Problem to solve:
Everything in the data that follows should be given again verbatim, except the images.

Dataset excerpt:

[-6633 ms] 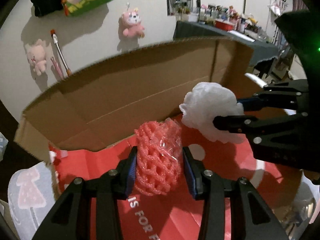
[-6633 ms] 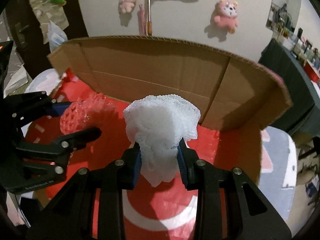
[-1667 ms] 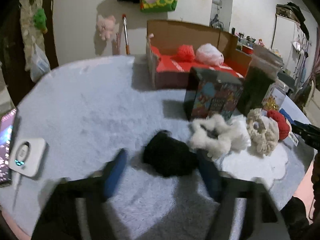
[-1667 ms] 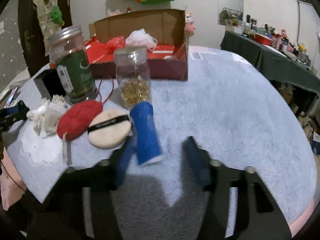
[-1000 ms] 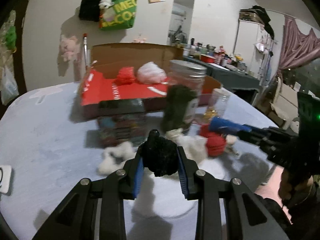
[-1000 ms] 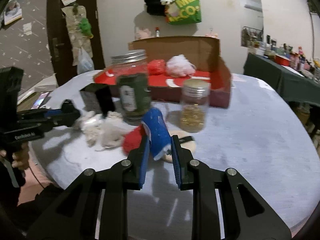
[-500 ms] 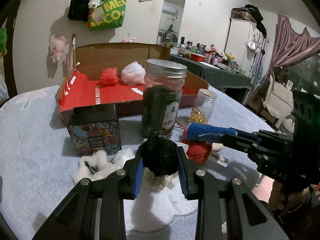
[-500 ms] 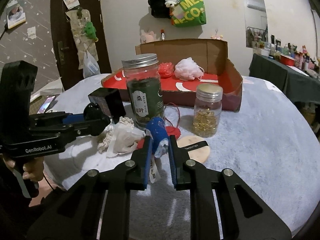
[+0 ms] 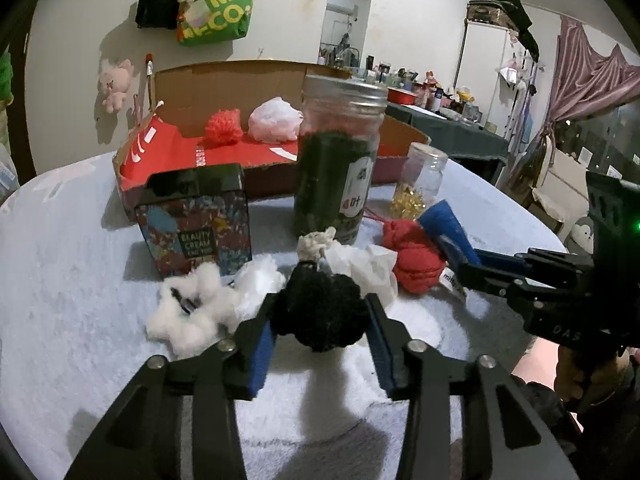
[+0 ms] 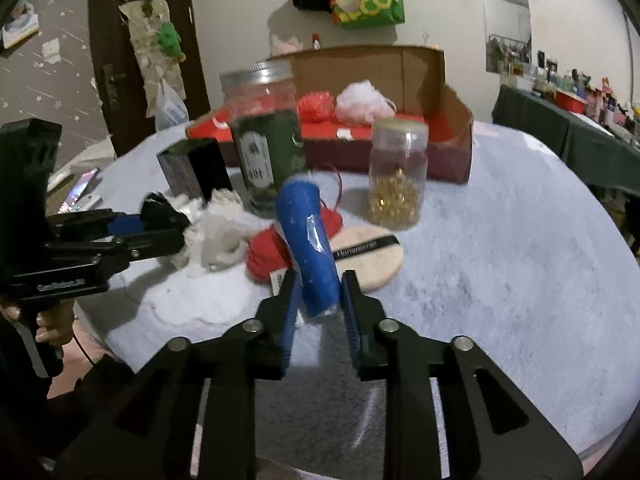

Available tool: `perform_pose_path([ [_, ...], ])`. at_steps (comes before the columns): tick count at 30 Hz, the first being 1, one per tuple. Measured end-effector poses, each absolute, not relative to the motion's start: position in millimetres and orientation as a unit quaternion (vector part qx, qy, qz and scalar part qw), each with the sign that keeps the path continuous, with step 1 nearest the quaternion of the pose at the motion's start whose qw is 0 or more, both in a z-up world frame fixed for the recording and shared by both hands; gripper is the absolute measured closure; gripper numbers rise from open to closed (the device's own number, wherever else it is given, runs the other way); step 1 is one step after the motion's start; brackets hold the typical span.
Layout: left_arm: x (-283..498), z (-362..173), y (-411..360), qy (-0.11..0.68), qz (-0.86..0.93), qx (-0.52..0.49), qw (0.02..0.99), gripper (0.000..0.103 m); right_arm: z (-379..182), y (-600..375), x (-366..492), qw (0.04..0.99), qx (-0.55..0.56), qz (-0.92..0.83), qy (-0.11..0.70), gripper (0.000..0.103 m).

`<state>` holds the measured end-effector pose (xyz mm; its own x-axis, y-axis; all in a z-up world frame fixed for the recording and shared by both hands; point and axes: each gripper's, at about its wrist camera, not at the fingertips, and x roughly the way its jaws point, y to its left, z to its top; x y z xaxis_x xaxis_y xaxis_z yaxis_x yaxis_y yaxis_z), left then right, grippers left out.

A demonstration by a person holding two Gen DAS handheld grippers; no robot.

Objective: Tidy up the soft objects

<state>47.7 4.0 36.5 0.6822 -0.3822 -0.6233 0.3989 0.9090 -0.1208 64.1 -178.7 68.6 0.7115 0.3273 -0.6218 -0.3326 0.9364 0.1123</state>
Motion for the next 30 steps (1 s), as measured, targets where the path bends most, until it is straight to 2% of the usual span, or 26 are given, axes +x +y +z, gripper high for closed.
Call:
perform_pose_path([
  [2, 48.0, 34.1, 3.9, 0.34, -0.209, 0.015, 0.917, 0.052, 66.3, -179.9, 66.4, 0.925, 0.0, 0.173, 0.34, 0.062],
  [3, 48.2, 33.4, 4.0, 0.34, -0.209, 0.016, 0.917, 0.05, 66.7, -181.4, 66.0, 0.926, 0.004, 0.174, 0.336, 0.041],
  [4, 48.0, 32.5, 3.5, 0.34, -0.21, 0.016, 0.917, 0.05, 68.0, -183.1, 64.8, 0.928, 0.009, 0.176, 0.328, 0.032],
  [9, 48.1, 31.0, 3.5, 0.34, -0.212, 0.019, 0.916, 0.05, 75.2, -182.9, 66.4, 0.935, 0.004, 0.175, 0.31, 0.033],
  [20, 36.9, 34.1, 12.5, 0.325, -0.216, 0.02, 0.921, 0.046, 70.5, -187.5, 80.4, 0.928, 0.037, 0.185, 0.322, 0.033],
  [24, 28.1, 43.6, 16.8, 0.309, -0.222, 0.012, 0.925, 0.029, 71.3, -190.2, 79.1, 0.927, 0.041, 0.186, 0.322, 0.032],
  [30, 11.8, 51.2, 20.2, 0.3, -0.217, 0.028, 0.929, 0.029, 72.7, -194.3, 79.2, 0.927, 0.055, 0.186, 0.321, 0.033],
])
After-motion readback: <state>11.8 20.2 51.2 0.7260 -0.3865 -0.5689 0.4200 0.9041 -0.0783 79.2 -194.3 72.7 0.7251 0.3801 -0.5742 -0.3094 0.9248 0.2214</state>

Result of the task:
[-6633 ms] 
[-6633 ms] 
[-1667 ms] 
[-1667 ms] 
[-1000 ms] 
[-1000 ms] 
[-500 ms] 
[-500 ms] 
[+0 ms] 
[+0 ms] 

Available tool: `perform_pose_path([ [_, ...], ])`. at_steps (comes before the columns): tick count at 30 Hz, the first being 1, one per tuple. Measured end-effector poses, each absolute, not relative to the motion's start: position in millimetres and orientation as a unit quaternion (vector part qx, qy, qz and scalar part qw), each with the sign that keeps the path continuous, with step 1 nearest the quaternion of the pose at the motion's start whose qw is 0 or more, both in a z-up world frame fixed for the recording and shared by both hands; gripper is the absolute measured closure; gripper numbers rise from open to closed (the device's own number, wherever else it is given, runs the other way); step 1 is one step after the motion's start; brackets hold the typical span.
Layout: left_arm: x (-283..498), z (-362..173), y (-411..360), qy (-0.11..0.68), qz (-0.86..0.93), qx (-0.52..0.49), qw (0.02..0.99), gripper (0.000..0.103 m); right_arm: z (-379..182), y (-600..375), x (-366..492), qw (0.04..0.99), qx (-0.55..0.56), qz (-0.92..0.83), qy (-0.11..0.70), gripper (0.000..0.103 m).

`<state>` holds the measured end-effector pose (xyz mm; its own x-axis, y-axis; all in a z-up world frame fixed for the recording and shared by both hands; point and axes: each gripper's, at about its wrist camera, not at the fingertips, and x roughly the way its jaws point, y to its left, z to its top; x y z xaxis_x xaxis_y xaxis_z yaxis_x yaxis_y yaxis_z), left then right, grippers left out.

A demonstration by a person holding two Gen DAS handheld grippers; no robot.

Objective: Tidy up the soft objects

<state>47.7 4.0 36.5 0.6822 -0.3822 -0.6233 0.3989 0.9090 -0.1208 64.1 -178.7 68.6 0.7115 0.3273 -0.6218 -0.3326 0.9364 0.1123</state>
Motion for the next 30 steps (1 s), as measured, targets where the path bends most, until it is straight to 2% of the usual span, or 26 are given, axes +x +y +z, gripper high for closed.
Call:
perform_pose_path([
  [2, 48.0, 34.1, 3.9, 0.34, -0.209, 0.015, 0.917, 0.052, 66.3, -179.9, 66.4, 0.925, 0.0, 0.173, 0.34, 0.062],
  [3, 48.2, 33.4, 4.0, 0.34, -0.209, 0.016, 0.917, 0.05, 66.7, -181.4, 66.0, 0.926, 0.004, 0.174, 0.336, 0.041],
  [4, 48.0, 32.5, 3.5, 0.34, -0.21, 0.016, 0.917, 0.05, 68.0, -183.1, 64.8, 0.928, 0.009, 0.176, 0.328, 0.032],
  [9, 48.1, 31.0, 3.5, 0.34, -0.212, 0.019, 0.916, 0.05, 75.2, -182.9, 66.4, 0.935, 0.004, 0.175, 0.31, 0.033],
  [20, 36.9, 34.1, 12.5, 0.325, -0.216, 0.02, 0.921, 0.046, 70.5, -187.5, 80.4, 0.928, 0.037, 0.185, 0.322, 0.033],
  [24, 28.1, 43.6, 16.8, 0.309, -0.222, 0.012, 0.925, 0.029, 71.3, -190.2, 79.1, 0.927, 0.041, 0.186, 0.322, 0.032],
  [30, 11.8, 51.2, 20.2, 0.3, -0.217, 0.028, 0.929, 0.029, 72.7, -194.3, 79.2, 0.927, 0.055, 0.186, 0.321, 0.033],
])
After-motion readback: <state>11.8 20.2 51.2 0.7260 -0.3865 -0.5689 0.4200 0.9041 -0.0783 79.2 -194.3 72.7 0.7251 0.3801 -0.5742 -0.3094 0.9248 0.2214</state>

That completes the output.